Seasonal Tips for Summer
Summer is the "home buying" season. Many new homebuyers find out too late that their dream home is riddled with water leakage or a poor plumbing system. In fact, 44% of consumers call a plumber within one year of purchasing a home. To avoid such unexpected and costly problems, we recommend that you visually inspect any potential home for problems and offer these helpful tips:
- Check around the base of the toilet for signs of water damage (i.e.; rolled vinyl, black or white stains).
- To check for a "soft floor," stand straddled over the toilet and rock back and forth on each foot. If the floor feels spongy, it is probably rotting or weakened.
- Check to see how fast the toilet flushes.
- Check for leaky or loose tiles by pressing on the walls where they come in contact with the bathtub. If the walls are soft, water may have created damage behind the tiles.
- Provide a trash bin in the bathroom so the toilet isn't used as a garbage can. Never flush cotton swabs, cotton balls, hair, facial scrub pads, diapers, sanitary products or similar items down the toilet. These items will not easily dissolve and are responsible for most clogs.
Water Supply Piping
- Turn on water in bathtub and in the kitchen sink. If there is a noticeable reduction in water volume, the piping in the house may need to be replaced because of calcium and mineral deposits restricting water flow.
- If the home has a basement, check exposed piping for signs of leaking or recent repairs.
- Find the main line cleanout and ensure that it is accessible.
- Check the date of the water heater. The first four numbers of the serial number on the water heater are the month and year. Any heater over 15 years old is a candidate to be replaced.
- A rusty water tank is a sign of pending problems.
- Check to make sure that the garbage disposer and dishwasher connections are tight and leak free.
- Survey the inside of cabinets (with a flashlight) for signs of water damage, warped cabinet bottom or stains. Make sure that traps and supply tubes are not leaking.
- Check washing machine hoses for rupture. Turn valves on and off to test for leaks.
Standing water is another common problem resulting from leaky or broken pipes. Excess water in a yard may be coming from a damaged sewer line and may contain waste from the home. Standing water is not healthy for children or pets, and is a breeding ground for insects and germs. Inspect the yard for areas that are too wet and with unusual plant or grass growth.

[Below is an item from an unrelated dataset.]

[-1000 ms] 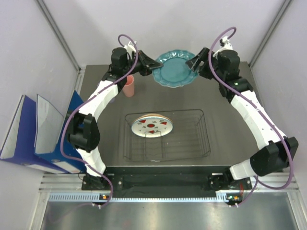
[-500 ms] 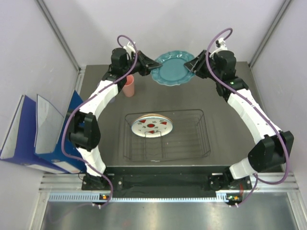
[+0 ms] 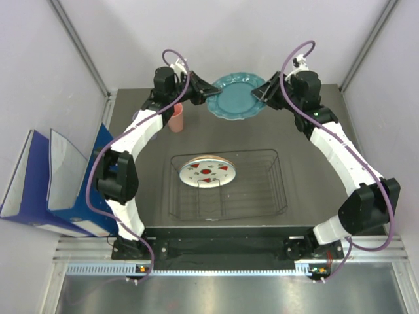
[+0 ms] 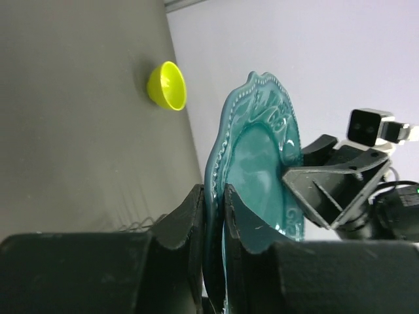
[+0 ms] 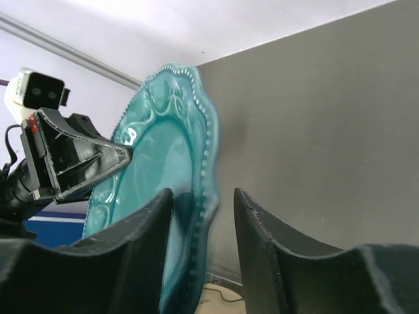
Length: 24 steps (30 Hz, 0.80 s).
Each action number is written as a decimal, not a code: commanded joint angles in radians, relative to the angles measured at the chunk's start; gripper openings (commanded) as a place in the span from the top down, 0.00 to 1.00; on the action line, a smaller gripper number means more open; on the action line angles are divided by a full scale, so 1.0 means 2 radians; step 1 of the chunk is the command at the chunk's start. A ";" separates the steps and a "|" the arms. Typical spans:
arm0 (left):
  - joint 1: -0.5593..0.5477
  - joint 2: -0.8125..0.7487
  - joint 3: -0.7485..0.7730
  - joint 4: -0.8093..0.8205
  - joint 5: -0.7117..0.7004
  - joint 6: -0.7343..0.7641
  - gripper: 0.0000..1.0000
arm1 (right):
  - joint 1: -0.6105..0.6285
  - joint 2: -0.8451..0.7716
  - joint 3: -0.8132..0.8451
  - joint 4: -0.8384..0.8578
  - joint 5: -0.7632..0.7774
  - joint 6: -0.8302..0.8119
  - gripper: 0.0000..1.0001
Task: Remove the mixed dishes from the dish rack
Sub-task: Pick up the plate from the dish rack.
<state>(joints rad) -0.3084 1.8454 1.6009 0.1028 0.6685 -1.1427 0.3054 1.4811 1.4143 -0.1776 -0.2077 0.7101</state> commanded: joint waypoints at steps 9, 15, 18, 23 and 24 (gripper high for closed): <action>-0.002 -0.040 0.047 -0.022 -0.053 0.079 1.00 | -0.002 -0.025 0.015 -0.022 0.010 0.017 0.56; -0.002 -0.045 0.041 -0.021 -0.060 0.087 1.00 | -0.002 -0.025 0.020 -0.045 0.007 0.021 0.94; -0.002 -0.044 0.040 -0.008 -0.055 0.080 1.00 | -0.003 -0.021 0.021 -0.050 -0.003 0.021 1.00; -0.003 -0.044 0.024 0.018 -0.037 0.058 1.00 | -0.003 -0.013 0.013 -0.032 -0.033 0.023 1.00; -0.003 -0.043 0.022 0.021 -0.035 0.055 1.00 | -0.005 -0.010 0.011 -0.026 -0.052 0.028 1.00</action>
<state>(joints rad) -0.3103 1.8389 1.6260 -0.0154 0.5972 -0.9981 0.2905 1.4780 1.4147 -0.2859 -0.2058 0.7723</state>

If you are planning to purchase a home, doing a video inspection of the underground sewer pipe may be a good idea, especially in older homes with clay or concrete sewer pipes. The inspection will reveal any flaws with the sewer before you buy and inherit a problem. The cost of repairing or replacing an underground sewer may cost many thousands of dollars making a relatively inexpensive camera inspection a good investment.